When the Puyallup people decided to fish from the Puyallup River, they faced intense resistance from both commercial fishers, environmentalists, and local authorities. The banning of fish traps, in particular, violated the Treaty of Point Elliott (1855) that have secured Native people continued access to the "natural resources" and in the "usual and accustomed places" which they had utilized for generations, including fish.

In 1964, Bennett co-founded the Survival of American Indians Association with Janet McCloud (Tulalip). She often worked closely with Hank Adams and other activists on fishing rights to generate political strategies and to push forward a variety of Native American sovereignty and treaty rights issues. Along with Adams, she secured sanctuary for fisherman within the local Puyallup Episcopal church. Her work paralleled that of fellow Indigenous fishing rights activists in the Pacific Northwest, such as Billy Frank Jr. (Nisqually). Bennett had also gained direct insights from other Civil Rights and Red Power Movement actions. She traveled to see the Alcatraz occupation, along with Whitebear, Adams, and Al Bridges (Puyallup/Nisqually/Duwamish), respectively, to see activist efforts at land reclamation and proclaiming recognition of Indigenous sovereignty rights. She was often a guest of Richard and Annie Oakes when traveling to the San Francisco Bay Area. She sold tribally fished salmon at Black Panther Party actions to support the Survival of American Indians Association. This model of coalitional work would be famously repeated during the fish-ins, when celebrities including Marlon Brando, Dick Gregory, Buffy Sainte-Marie, and Jane Fonda (who was arrested at Fort Lawton) lent their voice to Indigenous causes in the Pacific Northwest.

In 1970, Bennett and other Puyallup set up a camp (now called "the ceremonial place") and protected it, including through the possession of firearms. The camp was attacked by state and federal law enforcement with nearly 60 campers, fishers, and protectors being roughed up and arrested. Bennett was hit with a gas canister.

She was elected tribal chairwoman in 1976. In an interview, Bennett noted that when she traveled to a meeting of the National Tribal Chairman's Association, she was initially refused entry because she was a woman.
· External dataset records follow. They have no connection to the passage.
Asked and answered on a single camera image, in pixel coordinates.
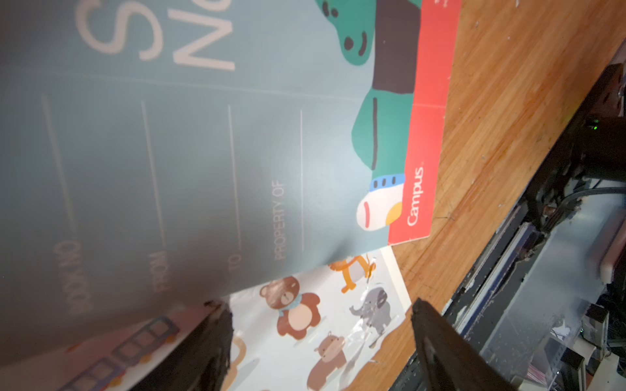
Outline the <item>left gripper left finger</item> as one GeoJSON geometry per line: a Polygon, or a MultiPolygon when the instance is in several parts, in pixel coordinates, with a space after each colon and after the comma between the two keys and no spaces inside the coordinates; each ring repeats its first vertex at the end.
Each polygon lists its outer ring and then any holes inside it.
{"type": "Polygon", "coordinates": [[[234,331],[224,300],[207,301],[209,314],[134,390],[220,390],[230,368],[234,331]]]}

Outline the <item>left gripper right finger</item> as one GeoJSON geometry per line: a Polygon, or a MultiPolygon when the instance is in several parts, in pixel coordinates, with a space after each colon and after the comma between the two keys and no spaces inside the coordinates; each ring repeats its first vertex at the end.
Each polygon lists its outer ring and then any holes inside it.
{"type": "Polygon", "coordinates": [[[430,303],[412,306],[412,327],[429,390],[513,390],[430,303]]]}

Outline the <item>teal steno notes notebook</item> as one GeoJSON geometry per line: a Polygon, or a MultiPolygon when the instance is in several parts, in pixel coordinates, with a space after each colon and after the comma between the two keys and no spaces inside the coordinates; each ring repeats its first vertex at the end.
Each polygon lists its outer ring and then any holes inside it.
{"type": "Polygon", "coordinates": [[[429,236],[460,14],[2,2],[2,365],[429,236]]]}

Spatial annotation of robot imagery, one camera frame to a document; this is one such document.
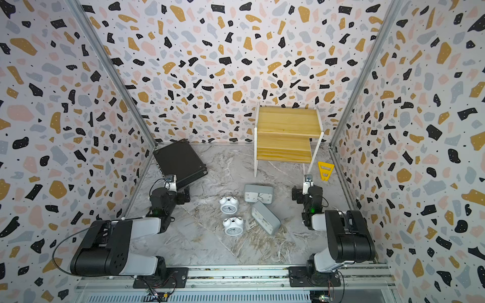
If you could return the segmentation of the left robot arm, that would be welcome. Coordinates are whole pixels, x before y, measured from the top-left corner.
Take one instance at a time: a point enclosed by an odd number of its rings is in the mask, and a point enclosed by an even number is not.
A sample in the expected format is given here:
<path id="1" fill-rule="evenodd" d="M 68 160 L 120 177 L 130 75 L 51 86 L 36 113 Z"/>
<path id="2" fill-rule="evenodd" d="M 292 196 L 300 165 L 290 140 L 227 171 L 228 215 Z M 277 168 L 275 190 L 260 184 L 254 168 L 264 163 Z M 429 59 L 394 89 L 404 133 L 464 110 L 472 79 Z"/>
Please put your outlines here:
<path id="1" fill-rule="evenodd" d="M 87 230 L 71 263 L 77 276 L 142 276 L 165 280 L 165 261 L 158 256 L 130 252 L 132 240 L 166 232 L 178 204 L 176 176 L 161 179 L 164 184 L 150 189 L 151 207 L 144 217 L 101 220 Z"/>

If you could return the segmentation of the white twin-bell alarm clock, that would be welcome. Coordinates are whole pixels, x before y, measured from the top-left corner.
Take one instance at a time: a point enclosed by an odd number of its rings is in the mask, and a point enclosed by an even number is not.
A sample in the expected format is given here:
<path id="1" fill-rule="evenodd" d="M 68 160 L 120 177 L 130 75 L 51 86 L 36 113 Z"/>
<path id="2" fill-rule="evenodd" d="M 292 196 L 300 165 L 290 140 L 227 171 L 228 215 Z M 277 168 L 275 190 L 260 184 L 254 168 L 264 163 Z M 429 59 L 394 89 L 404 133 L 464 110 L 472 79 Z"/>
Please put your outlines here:
<path id="1" fill-rule="evenodd" d="M 234 196 L 223 196 L 219 203 L 221 212 L 226 215 L 233 215 L 238 211 L 239 202 Z"/>

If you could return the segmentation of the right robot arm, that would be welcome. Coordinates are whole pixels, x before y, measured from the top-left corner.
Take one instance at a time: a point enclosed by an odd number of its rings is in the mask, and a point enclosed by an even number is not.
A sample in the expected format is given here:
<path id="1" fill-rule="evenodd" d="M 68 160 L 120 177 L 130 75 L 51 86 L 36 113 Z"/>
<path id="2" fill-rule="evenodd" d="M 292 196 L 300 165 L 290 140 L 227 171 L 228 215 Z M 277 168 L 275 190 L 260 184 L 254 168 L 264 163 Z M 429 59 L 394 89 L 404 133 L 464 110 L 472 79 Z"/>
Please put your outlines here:
<path id="1" fill-rule="evenodd" d="M 303 205 L 303 224 L 311 231 L 327 234 L 327 248 L 309 257 L 309 276 L 328 274 L 355 263 L 374 260 L 375 244 L 362 213 L 323 209 L 323 188 L 306 183 L 292 189 L 292 200 Z"/>

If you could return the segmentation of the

She had to insist on her right to be present and not be relegated to sitting with "the chairman's wives". She immediately began arguing for the protection of Native American children, especially those adopted out of the community, who she saw as an endangered resource." Her testimony was included in legislative hearings, and this perspective was eventually reflected in the passage of the 1978 Indian Child Welfare Act.

Bennett helped organize a week-long occupation of the Cushman Hospital in 1976; the hospital sat on lands stolen from the Puyallup and given to the state of Washington.

In 1974, the so-called Boldt decision (United States v. State of Washington) ruled that Native Americans of Washington have secured treaty assurances to half of the fish hauls.

After her time as Tribal Chairperson, Bennett worked at the Wa-He-Lut Indian School in Olympia and with the Rainbow Youth and Family Services in 1989. As reflected by her work for youth, she herself has stated that "virtually everything constructive I've done has been because children might need it."

In 2003, she was recognized with an award by the Native Action Network. That same year she was also awarded the Enduring Spirit recognition by the American Native Women's Leadership Development Forum.